Ворцель ничего не требовал и не получал от своих детей: он жил уроками математики, которую знал в совершенстве. Года через полтора после нашего приезда в Лондон, по расстроенному здоровью и упадку сил, Ворцель был вынужден прекратить свои занятия. Он был очень дружен с Мадзини и пользовался большим уважением со стороны английских революционеров; имел даже друзей между ними.
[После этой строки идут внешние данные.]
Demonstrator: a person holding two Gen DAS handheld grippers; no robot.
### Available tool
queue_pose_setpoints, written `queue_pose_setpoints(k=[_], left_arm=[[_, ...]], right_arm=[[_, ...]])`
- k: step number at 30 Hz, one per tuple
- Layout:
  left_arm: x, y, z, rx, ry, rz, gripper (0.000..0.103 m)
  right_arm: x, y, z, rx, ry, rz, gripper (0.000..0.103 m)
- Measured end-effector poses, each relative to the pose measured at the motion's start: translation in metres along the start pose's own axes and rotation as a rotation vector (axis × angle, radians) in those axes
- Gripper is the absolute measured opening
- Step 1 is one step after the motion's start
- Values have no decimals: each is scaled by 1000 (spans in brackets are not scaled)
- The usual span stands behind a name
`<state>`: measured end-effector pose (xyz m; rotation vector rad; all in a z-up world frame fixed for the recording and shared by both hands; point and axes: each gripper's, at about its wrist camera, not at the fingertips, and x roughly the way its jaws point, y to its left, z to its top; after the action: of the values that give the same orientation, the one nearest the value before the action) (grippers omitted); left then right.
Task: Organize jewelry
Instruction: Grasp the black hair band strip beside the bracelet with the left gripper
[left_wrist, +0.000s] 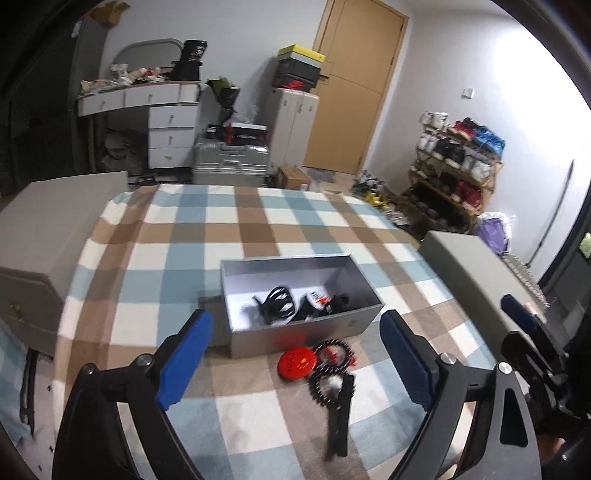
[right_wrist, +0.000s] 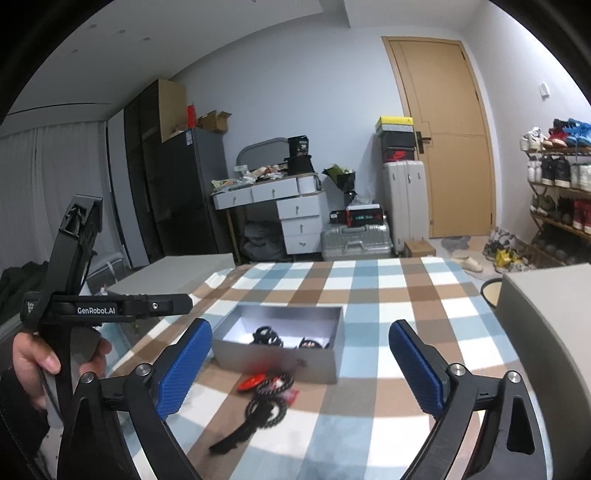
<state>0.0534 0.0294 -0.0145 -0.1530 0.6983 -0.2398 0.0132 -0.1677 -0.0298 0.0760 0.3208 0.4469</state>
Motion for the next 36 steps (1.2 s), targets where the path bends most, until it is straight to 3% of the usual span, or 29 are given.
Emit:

Некоторые из них поддерживали Ворцеля, когда уроки математики прекратились. Они поместили его на квартиру к господину Тайлеру, который весьма симпатизировал уже больному вождю польской демократии. Тайлер окружил Ворцеля возможным комфортом и доставил ему медицинскую помощь. Получая на все издержки деньги от его английских друзей, а иногда и от Герцена, он старался скрыть от Ворцеля, что последний живет на чужой счет. Быть может, Ворцель и догадывался, но ему нечего было делать, болезнь не позволяла ему зарабатывать, как прежде. Впрочем, пламенный польский патриот и страдалец пролежал недолго. Его болезнь заключалась преимущественно в глубоком отчаянии. Эмиграция тоже не могла его радовать: он видел в ней (как и во всех эмиграциях) бездействие, зависть, клеветы; утешительного не было ничего.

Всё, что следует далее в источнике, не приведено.